GIVEN DATA START

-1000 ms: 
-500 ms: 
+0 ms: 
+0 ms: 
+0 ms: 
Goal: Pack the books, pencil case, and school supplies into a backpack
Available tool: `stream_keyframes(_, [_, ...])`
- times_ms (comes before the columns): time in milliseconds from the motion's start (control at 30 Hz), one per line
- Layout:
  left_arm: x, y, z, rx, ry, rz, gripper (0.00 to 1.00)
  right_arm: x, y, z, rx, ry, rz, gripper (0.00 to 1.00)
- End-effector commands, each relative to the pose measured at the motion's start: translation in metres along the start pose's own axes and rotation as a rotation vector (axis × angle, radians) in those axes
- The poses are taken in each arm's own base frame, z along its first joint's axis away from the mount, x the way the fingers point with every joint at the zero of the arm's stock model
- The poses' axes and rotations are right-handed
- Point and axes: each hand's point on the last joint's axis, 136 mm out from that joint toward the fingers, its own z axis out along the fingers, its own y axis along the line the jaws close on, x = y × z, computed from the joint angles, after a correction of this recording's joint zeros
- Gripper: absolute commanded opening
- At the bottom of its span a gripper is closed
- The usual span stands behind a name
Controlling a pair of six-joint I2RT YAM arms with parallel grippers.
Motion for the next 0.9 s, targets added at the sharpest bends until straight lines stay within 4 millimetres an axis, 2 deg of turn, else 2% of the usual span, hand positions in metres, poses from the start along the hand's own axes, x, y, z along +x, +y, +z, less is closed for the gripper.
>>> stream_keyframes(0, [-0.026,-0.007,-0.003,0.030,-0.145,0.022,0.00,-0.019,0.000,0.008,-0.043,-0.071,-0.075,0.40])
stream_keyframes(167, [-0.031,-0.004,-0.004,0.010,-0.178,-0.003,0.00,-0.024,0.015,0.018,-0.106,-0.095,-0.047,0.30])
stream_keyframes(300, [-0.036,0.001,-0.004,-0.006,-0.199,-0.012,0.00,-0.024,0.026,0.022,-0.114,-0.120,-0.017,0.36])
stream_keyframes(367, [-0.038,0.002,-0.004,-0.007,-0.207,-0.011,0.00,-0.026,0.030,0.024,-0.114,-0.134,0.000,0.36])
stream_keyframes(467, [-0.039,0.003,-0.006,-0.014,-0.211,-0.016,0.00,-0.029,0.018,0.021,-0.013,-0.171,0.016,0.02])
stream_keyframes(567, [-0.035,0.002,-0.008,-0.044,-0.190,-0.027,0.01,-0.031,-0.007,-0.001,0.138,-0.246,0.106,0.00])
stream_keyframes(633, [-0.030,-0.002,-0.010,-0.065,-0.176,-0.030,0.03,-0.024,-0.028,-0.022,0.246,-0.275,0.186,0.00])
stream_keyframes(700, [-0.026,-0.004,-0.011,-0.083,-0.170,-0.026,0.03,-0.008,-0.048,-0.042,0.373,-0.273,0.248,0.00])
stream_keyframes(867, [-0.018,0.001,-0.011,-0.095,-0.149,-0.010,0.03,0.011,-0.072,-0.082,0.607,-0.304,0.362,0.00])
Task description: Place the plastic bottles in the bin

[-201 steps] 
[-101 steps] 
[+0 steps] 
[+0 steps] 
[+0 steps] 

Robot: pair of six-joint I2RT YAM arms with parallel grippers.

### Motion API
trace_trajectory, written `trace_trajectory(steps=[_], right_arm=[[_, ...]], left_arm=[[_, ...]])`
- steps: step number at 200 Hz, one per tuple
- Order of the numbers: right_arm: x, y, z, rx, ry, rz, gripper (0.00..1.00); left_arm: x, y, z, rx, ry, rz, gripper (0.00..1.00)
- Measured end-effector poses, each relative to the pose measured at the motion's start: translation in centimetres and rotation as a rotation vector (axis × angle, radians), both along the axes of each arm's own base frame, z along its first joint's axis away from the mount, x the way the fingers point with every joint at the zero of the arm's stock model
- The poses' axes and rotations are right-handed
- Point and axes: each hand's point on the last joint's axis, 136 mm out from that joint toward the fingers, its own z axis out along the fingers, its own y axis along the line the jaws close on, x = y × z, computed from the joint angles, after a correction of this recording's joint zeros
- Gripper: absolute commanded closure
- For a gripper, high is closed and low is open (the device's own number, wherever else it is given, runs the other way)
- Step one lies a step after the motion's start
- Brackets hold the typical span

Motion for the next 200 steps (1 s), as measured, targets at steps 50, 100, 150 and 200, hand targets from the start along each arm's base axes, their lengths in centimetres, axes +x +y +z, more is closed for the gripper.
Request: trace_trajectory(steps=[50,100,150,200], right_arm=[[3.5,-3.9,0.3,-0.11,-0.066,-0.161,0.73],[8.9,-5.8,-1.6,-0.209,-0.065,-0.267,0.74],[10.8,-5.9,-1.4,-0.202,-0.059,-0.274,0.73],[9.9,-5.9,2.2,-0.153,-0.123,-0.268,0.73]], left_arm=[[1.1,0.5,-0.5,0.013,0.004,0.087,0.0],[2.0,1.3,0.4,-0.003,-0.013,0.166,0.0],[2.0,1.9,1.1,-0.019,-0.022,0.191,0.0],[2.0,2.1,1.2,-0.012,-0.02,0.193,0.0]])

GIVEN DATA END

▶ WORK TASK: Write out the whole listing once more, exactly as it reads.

▶ RESPONSE TO THIS TASK:
-1000 ms: 
-500 ms: 
+0 ms: 
+0 ms: 
+0 ms: 
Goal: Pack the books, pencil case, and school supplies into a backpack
Available tool: `stream_keyframes(_, [_, ...])`
- times_ms (comes before the columns): time in milliseconds from the motion's start (control at 30 Hz), one per line
- Layout:
  left_arm: x, y, z, rx, ry, rz, gripper (0.00 to 1.00)
  right_arm: x, y, z, rx, ry, rz, gripper (0.00 to 1.00)
- End-effector commands, each relative to the pose measured at the motion's start: translation in metres along the start pose's own axes and rotation as a rotation vector (axis × angle, radians) in those axes
- The poses are taken in each arm's own base frame, z along its first joint's axis away from the mount, x the way the fingers point with every joint at the zero of the arm's stock model
- The poses' axes and rotations are right-handed
- Point and axes: each hand's point on the last joint's axis, 136 mm out from that joint toward the fingers, its own z axis out along the fingers, its own y axis along the line the jaws close on, x = y × z, computed from the joint angles, after a correction of this recording's joint zeros
- Gripper: absolute commanded opening
- At the bottom of its span a gripper is closed
- The usual span stands behind a name
Controlling a pair of six-joint I2RT YAM arms with parallel grippers.
Motion for the next 0.9 s, targets added at the sharpest bends until straight lines stay within 4 millimetres an axis, 2 deg of turn, else 2% of the usual span, hand positions in metres, poses from the start along the hand's own axes, x, y, z along +x, +y, +z, less is closed for the gripper.
>>> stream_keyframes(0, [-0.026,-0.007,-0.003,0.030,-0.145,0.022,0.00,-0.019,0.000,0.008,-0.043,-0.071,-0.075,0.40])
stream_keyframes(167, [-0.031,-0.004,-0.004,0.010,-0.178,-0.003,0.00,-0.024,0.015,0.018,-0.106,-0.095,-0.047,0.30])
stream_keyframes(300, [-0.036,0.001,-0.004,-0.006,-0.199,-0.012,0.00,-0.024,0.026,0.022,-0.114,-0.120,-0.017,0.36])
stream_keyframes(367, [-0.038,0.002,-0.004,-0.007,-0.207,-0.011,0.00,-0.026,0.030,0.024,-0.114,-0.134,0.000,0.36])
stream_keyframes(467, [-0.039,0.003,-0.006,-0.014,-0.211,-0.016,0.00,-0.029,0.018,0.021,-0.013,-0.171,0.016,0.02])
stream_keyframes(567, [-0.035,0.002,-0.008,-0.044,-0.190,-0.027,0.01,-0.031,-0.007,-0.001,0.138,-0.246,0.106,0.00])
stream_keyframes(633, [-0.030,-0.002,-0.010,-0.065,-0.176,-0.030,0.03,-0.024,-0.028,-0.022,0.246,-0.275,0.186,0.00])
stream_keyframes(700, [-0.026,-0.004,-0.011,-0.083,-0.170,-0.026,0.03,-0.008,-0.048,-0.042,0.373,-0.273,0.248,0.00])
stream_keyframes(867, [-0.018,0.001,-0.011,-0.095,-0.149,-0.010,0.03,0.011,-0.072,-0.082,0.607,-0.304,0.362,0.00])
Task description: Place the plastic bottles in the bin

[-201 steps] 
[-101 steps] 
[+0 steps] 
[+0 steps] 
[+0 steps] 

Robot: pair of six-joint I2RT YAM arms with parallel grippers.

### Motion API
trace_trajectory, written `trace_trajectory(steps=[_], right_arm=[[_, ...]], left_arm=[[_, ...]])`
- steps: step number at 200 Hz, one per tuple
- Order of the numbers: right_arm: x, y, z, rx, ry, rz, gripper (0.00..1.00); left_arm: x, y, z, rx, ry, rz, gripper (0.00..1.00)
- Measured end-effector poses, each relative to the pose measured at the motion's start: translation in centimetres and rotation as a rotation vector (axis × angle, radians), both along the axes of each arm's own base frame, z along its first joint's axis away from the mount, x the way the fingers point with every joint at the zero of the arm's stock model
- The poses' axes and rotations are right-handed
- Point and axes: each hand's point on the last joint's axis, 136 mm out from that joint toward the fingers, its own z axis out along the fingers, its own y axis along the line the jaws close on, x = y × z, computed from the joint angles, after a correction of this recording's joint zeros
- Gripper: absolute commanded closure
- For a gripper, high is closed and low is open (the device's own number, wherever else it is given, runs the other way)
- Step one lies a step after the motion's start
- Brackets hold the typical span

Motion for the next 200 steps (1 s), as measured, targets at steps 50, 100, 150 and 200, hand targets from the start along each arm's base axes, their lengths in centimetres, axes +x +y +z, more is closed for the gripper.
Request: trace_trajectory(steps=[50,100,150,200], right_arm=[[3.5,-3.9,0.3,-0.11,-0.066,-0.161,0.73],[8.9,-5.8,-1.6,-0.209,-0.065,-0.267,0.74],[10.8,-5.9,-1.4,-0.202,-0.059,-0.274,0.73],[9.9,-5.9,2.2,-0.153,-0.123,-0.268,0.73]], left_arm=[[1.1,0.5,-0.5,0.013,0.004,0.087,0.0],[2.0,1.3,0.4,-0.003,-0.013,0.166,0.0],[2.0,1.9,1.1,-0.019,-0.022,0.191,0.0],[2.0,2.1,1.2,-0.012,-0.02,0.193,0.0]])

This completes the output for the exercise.